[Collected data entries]

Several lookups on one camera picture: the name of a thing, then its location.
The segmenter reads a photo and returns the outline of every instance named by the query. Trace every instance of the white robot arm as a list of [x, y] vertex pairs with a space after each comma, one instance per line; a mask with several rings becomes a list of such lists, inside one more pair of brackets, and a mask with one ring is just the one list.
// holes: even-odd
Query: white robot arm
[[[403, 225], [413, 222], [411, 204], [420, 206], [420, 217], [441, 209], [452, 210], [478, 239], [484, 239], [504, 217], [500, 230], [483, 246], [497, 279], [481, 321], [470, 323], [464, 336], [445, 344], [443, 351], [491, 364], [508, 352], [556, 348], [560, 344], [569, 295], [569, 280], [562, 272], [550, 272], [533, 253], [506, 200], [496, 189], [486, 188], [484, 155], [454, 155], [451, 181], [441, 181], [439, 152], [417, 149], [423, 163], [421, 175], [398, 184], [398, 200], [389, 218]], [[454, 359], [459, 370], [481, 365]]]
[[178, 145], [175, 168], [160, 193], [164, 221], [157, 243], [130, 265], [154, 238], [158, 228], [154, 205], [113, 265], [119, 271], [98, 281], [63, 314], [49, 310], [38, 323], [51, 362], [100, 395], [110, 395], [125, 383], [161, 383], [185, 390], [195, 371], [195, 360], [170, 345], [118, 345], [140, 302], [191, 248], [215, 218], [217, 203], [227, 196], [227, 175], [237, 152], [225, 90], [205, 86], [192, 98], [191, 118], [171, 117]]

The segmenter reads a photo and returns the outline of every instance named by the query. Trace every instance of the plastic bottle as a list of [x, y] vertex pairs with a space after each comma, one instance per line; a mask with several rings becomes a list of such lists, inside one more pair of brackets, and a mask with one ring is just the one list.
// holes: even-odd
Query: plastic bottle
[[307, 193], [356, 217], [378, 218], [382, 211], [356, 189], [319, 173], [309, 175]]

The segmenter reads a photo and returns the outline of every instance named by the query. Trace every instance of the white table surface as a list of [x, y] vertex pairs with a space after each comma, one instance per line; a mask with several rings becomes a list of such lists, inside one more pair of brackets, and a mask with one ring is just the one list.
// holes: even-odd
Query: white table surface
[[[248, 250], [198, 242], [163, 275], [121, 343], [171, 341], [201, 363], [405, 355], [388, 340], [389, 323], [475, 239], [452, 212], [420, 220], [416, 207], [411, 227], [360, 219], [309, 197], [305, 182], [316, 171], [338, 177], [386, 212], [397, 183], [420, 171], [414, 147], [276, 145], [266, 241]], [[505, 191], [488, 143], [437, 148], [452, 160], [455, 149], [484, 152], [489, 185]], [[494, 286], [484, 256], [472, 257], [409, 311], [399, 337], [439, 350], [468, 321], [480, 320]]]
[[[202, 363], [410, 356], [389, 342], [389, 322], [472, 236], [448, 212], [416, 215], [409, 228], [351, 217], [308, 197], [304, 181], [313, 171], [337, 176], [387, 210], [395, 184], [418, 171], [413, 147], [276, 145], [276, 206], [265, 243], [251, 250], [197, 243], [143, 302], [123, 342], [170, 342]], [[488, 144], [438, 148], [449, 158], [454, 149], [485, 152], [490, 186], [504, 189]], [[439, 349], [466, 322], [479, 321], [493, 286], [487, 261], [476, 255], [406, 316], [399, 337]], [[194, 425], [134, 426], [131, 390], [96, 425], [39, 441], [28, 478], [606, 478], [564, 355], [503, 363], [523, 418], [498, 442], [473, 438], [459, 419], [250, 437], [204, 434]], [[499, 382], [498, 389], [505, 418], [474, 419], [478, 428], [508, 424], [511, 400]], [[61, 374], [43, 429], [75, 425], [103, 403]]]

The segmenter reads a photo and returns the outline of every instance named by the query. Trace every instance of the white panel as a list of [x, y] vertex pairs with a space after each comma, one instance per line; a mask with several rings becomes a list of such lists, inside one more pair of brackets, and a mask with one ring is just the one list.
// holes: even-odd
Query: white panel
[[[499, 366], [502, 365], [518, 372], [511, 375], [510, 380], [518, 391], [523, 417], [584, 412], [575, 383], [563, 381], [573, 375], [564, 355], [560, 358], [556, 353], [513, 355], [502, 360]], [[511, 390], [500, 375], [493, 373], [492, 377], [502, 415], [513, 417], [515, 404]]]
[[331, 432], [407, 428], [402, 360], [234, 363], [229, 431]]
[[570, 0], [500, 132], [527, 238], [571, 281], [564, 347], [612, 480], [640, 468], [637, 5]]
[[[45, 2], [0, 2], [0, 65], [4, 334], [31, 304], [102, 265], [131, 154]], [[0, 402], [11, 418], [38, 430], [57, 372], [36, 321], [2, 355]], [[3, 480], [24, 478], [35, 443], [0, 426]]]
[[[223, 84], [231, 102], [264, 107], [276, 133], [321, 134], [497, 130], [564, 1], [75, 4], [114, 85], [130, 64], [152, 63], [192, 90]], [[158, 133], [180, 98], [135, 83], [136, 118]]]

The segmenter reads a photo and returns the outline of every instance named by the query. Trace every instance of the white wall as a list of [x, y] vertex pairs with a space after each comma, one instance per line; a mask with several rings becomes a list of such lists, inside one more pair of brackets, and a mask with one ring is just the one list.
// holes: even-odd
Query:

TASK BRIEF – Among the records above, find each line holding "every" and list it.

SOLUTION TO THE PROBLEM –
The segmenter reads a photo and returns the outline of every instance named by the query. Trace every instance of the white robot arm as a list of [x, y] vertex pairs with a space after each comma, one instance per line; a mask with several rings becomes a list of such lists, inside one more pair of brackets, and a mask with one ring is just the one list.
The segmenter reads a photo and returns the outline of every instance named by the query. Trace every instance of the plastic bottle as a list of [x, y] vertex pairs with a space after each comma, one instance per line; a mask with several rings becomes a list of such lists, inside one more pair of brackets, and a mask with one ring is just the one list.
The segmenter reads a photo and returns the outline of every instance named by the query. Trace every instance of the white table surface as a list of [x, y] vertex pairs with a space after each comma, one instance per line; a mask with several rings becomes a list of such lists, inside one more pair of brackets, and a mask with one ring is just the one list.
The segmenter reads a photo and returns the outline of every instance named by the query. Trace every instance of the white panel as a list of [x, y] vertex pairs with a space after each comma, one instance per line; a mask with several rings becomes a list of such lists, inside one more pair of brackets, and a mask with one ring is just the one list.
The segmenter reads a photo and returns the outline of every instance named by the query. Trace every instance of the white wall as a list of [x, y] vertex pairs with a space after each comma, one instance per line; a mask with several rings becomes a list of such lists, inside one more pair of brackets, and a mask with one ring is just the one list.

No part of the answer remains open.